YOUR INSTRUCTIONS: An exact copy of the listing is required, with its pictures removed.
——
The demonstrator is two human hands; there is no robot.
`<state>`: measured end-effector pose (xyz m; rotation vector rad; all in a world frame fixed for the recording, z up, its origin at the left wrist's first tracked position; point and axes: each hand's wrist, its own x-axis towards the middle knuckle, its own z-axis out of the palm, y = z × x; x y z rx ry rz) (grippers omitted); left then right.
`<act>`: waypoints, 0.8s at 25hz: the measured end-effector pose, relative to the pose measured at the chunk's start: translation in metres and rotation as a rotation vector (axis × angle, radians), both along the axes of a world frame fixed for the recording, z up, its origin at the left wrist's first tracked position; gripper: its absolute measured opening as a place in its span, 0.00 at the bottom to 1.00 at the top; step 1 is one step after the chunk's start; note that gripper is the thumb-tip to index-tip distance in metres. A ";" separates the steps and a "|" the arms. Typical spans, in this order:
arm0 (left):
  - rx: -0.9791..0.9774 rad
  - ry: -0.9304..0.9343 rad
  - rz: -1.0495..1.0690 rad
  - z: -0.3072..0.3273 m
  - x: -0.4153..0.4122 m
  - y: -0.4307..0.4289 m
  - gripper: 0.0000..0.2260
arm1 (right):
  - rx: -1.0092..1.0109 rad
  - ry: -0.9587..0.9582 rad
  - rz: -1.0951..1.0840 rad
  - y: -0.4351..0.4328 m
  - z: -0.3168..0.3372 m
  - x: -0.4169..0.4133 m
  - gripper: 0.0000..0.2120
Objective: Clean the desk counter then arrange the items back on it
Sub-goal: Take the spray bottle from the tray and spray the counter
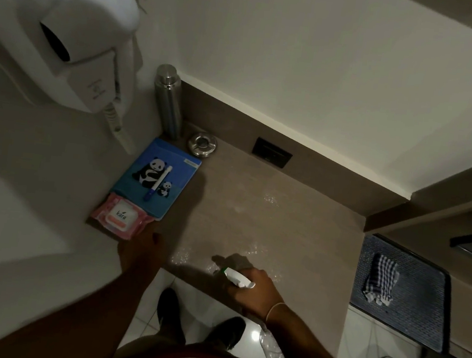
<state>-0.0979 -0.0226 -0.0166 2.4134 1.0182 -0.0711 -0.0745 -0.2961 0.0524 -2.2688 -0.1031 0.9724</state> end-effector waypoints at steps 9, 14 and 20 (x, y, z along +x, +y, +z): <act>-0.021 0.002 -0.075 -0.006 0.011 -0.017 0.08 | -0.028 -0.063 -0.093 -0.051 -0.007 -0.010 0.10; -0.024 -0.068 -0.196 -0.005 0.021 -0.030 0.10 | -0.161 0.022 -0.392 -0.110 -0.014 -0.027 0.10; -0.115 -0.084 -0.224 -0.001 0.032 -0.048 0.13 | -0.082 0.027 -0.657 -0.158 -0.012 -0.054 0.09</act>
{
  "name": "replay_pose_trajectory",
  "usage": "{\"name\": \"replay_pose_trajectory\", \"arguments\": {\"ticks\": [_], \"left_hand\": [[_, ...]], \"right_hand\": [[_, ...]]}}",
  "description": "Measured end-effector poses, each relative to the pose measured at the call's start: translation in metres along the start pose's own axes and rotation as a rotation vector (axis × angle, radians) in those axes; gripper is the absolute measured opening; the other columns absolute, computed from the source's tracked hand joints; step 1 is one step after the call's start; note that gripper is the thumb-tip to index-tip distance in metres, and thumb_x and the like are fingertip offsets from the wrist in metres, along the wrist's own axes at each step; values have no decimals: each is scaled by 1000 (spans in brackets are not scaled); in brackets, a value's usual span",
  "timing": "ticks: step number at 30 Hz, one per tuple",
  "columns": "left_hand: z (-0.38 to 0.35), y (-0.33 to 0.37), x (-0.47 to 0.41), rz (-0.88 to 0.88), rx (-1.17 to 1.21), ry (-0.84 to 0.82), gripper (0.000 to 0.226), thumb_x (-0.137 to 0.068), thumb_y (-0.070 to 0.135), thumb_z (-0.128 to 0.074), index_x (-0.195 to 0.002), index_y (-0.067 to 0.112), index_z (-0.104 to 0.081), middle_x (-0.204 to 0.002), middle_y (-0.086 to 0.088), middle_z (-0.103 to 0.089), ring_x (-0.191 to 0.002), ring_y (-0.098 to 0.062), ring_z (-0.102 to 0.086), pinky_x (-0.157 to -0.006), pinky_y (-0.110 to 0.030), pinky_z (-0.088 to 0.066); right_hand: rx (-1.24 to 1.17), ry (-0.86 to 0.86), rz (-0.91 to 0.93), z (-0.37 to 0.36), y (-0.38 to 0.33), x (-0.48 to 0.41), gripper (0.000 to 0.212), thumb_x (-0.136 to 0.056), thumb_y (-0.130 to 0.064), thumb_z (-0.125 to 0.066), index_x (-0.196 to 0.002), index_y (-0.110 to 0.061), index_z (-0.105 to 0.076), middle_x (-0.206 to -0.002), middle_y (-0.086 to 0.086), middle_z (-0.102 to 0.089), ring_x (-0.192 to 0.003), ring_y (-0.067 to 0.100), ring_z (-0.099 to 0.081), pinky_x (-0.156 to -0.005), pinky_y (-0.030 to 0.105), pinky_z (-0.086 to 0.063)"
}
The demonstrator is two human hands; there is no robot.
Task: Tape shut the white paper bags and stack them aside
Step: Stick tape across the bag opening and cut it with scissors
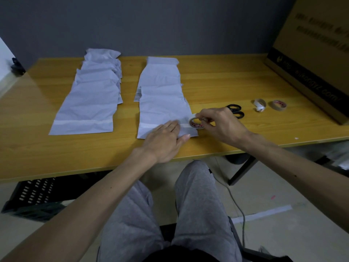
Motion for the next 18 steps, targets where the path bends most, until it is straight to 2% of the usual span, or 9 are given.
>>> {"name": "replay_pose_trajectory", "arguments": {"ticks": [5,10,14,18], "left_hand": [[9,0,-3,-20,24,48,55,-103,44,-20,-148,14,-33,-158,1,-24,-146,-11,-17,-119,-32,-14],[21,4,-1,66,4,266,39,-102,32,-36,-130,14,-58,-142,0,-50,-129,-18,-45,-104,-30,-33],[17,-2,-3,161,14,309,45,-96,37,-45,-134,14,-56,-143,-1,-50,-129,-19,-47,-107,-33,-35],[17,-1,-3,167,42,310,48,-95,38,-47,-136,14,-53,-145,-1,-48,-133,-17,-43,-109,-32,-32]], "right_hand": [[44,-42,45,7,-9,-10,20,-89,-4,-56,-104,-8,-68,-82,5,-66,-71,25,-61,-63,42,-51],[55,-61,50,6,-11,-11,22,-90,-4,-55,-108,-8,-68,-90,7,-69,-78,26,-63,-67,41,-52],[60,-81,52,2,-7,-8,22,-91,-7,-56,-110,-10,-68,-98,8,-71,-82,26,-64,-69,43,-53],[40,-100,39,0,-2,-8,23,-92,-7,-57,-112,-9,-68,-105,8,-71,-88,25,-66,-74,42,-53]]}}
Point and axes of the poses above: each hand's wrist, its own x-axis away from the middle knuckle, its own z-axis out of the back of the hand, y = z × x, the point moved 9 cm from there along -x, towards the middle knuckle
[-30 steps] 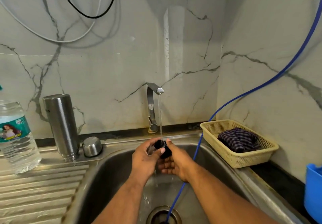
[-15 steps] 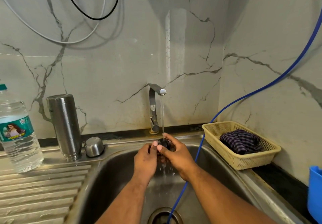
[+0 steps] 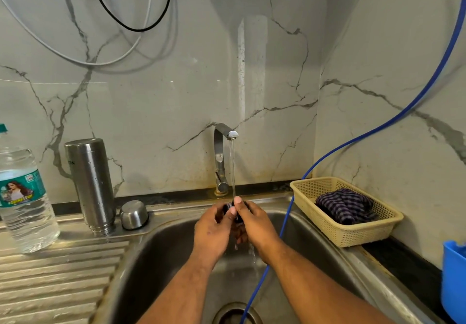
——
ANSWER BELOW:
The demonstrator is two human hands; there is no robot.
`<state>`: measured end-effector pose (xyz m; rotation vector rad; all in a world frame fixed for the recording, z up, its origin at the left wrist's first tracked position; point and axes: each hand's wrist, its own x-axis towards the middle knuckle, its own z-axis out of the palm, y = z × x; x y z rx ry rz) (grippers omitted); left then right.
`<act>`: waypoints, 0.8s at 25hz: the measured end-effector pose, relative to the pose measured at the chunk's start: translation in metres and rotation as a rotation vector (axis × angle, radians), both along the axes of a world frame fixed for the recording, z up, its origin at the left wrist's first tracked position; gripper: its absolute measured opening as a place in its span, 0.00 at the bottom to 1.00 at the top; step 1 is one step after the chunk's start; note that gripper is the thumb-tip to index-tip distance in metres. A ";" separates the steps and a "|" the arms. Typical spans, in this order:
arm0 (left):
  - rx: -0.9791..0.9774 rad
  - ry: -0.9304..0.9343 rad
  - rz: -1.0495..1.0690 rad
  - z: -0.3072..0.3273 m
  - x: -0.4153..0.4122 m
  - y: -0.4307..0.4289 m
  - gripper: 0.0000..0.2260
arm1 (right):
  - rx: -1.0092..1.0109 rad
  - ry: -0.9587..0.9582 rad
  - rz: -1.0951..1.0840 rad
  - y: -0.4351..0.4328 m
  - z: -0.3168..0.3372 m
  - x: -0.4169..0.4133 m
  - gripper: 0.0000..0.2120
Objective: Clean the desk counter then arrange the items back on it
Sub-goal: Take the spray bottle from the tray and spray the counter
<state>-0.0979 -0.0226 -0.0166 2.4134 1.0182 -0.0711 -0.0745 -0.2961 0.0524 -2.2688 -0.1031 0.9724</state> end-effector waypoints at steps 9, 14 and 20 (x, y, z along +x, +y, +z): <act>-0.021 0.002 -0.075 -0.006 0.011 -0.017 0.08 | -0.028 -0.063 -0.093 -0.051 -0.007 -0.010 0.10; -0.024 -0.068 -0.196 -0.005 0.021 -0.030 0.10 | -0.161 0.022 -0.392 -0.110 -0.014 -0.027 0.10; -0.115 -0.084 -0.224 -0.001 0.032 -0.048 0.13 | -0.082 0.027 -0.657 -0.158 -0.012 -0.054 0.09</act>
{
  "name": "replay_pose_trajectory",
  "usage": "{\"name\": \"replay_pose_trajectory\", \"arguments\": {\"ticks\": [_], \"left_hand\": [[_, ...]], \"right_hand\": [[_, ...]]}}",
  "description": "Measured end-effector poses, each relative to the pose measured at the call's start: translation in metres along the start pose's own axes and rotation as a rotation vector (axis × angle, radians) in those axes; gripper is the absolute measured opening; the other columns absolute, computed from the source's tracked hand joints; step 1 is one step after the call's start; note that gripper is the thumb-tip to index-tip distance in metres, and thumb_x and the like are fingertip offsets from the wrist in metres, along the wrist's own axes at each step; values have no decimals: each is scaled by 1000 (spans in brackets are not scaled); in brackets, a value's usual span",
  "timing": "ticks: step number at 30 Hz, one per tuple",
  "columns": "left_hand: z (-0.38 to 0.35), y (-0.33 to 0.37), x (-0.47 to 0.41), rz (-0.88 to 0.88), rx (-1.17 to 1.21), ry (-0.84 to 0.82), gripper (0.000 to 0.226), thumb_x (-0.137 to 0.068), thumb_y (-0.070 to 0.135), thumb_z (-0.128 to 0.074), index_x (-0.195 to 0.002), index_y (-0.067 to 0.112), index_z (-0.104 to 0.081), middle_x (-0.204 to 0.002), middle_y (-0.086 to 0.088), middle_z (-0.103 to 0.089), ring_x (-0.191 to 0.002), ring_y (-0.098 to 0.062), ring_z (-0.102 to 0.086), pinky_x (-0.157 to -0.006), pinky_y (-0.110 to 0.030), pinky_z (-0.088 to 0.066); right_hand: rx (-1.24 to 1.17), ry (-0.86 to 0.86), rz (-0.91 to 0.93), z (-0.37 to 0.36), y (-0.38 to 0.33), x (-0.48 to 0.41), gripper (0.000 to 0.212), thumb_x (-0.136 to 0.056), thumb_y (-0.130 to 0.064), thumb_z (-0.125 to 0.066), index_x (-0.196 to 0.002), index_y (-0.110 to 0.061), index_z (-0.105 to 0.076), middle_x (-0.206 to -0.002), middle_y (-0.086 to 0.086), middle_z (-0.102 to 0.089), ring_x (-0.192 to 0.003), ring_y (-0.067 to 0.100), ring_z (-0.099 to 0.081), pinky_x (-0.156 to -0.005), pinky_y (-0.030 to 0.105), pinky_z (-0.086 to 0.063)"
}
The demonstrator is two human hands; there is no robot.
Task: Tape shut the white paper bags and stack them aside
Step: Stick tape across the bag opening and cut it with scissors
Motion for the next 18 steps, targets where the path bends most, until it is straight to 2% of the usual span, or 9 are given.
>>> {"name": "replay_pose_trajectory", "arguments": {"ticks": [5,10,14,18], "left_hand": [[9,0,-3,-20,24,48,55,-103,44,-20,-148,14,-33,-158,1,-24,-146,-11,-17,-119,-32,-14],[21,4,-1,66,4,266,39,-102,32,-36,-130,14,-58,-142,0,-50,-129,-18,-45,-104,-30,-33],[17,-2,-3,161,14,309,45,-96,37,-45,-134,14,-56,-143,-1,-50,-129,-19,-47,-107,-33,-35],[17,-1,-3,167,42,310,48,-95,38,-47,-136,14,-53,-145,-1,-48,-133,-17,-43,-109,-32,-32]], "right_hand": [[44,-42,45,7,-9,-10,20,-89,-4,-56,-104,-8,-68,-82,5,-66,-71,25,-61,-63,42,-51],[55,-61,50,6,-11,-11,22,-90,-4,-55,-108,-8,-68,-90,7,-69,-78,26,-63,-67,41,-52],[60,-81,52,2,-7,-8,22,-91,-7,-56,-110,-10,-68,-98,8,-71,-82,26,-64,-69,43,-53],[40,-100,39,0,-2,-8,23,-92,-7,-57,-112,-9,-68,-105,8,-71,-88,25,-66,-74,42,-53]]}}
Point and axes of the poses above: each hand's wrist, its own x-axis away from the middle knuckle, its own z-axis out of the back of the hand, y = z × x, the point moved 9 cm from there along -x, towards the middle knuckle
[-30 steps] 
[-15 steps] 
[+0 steps] 

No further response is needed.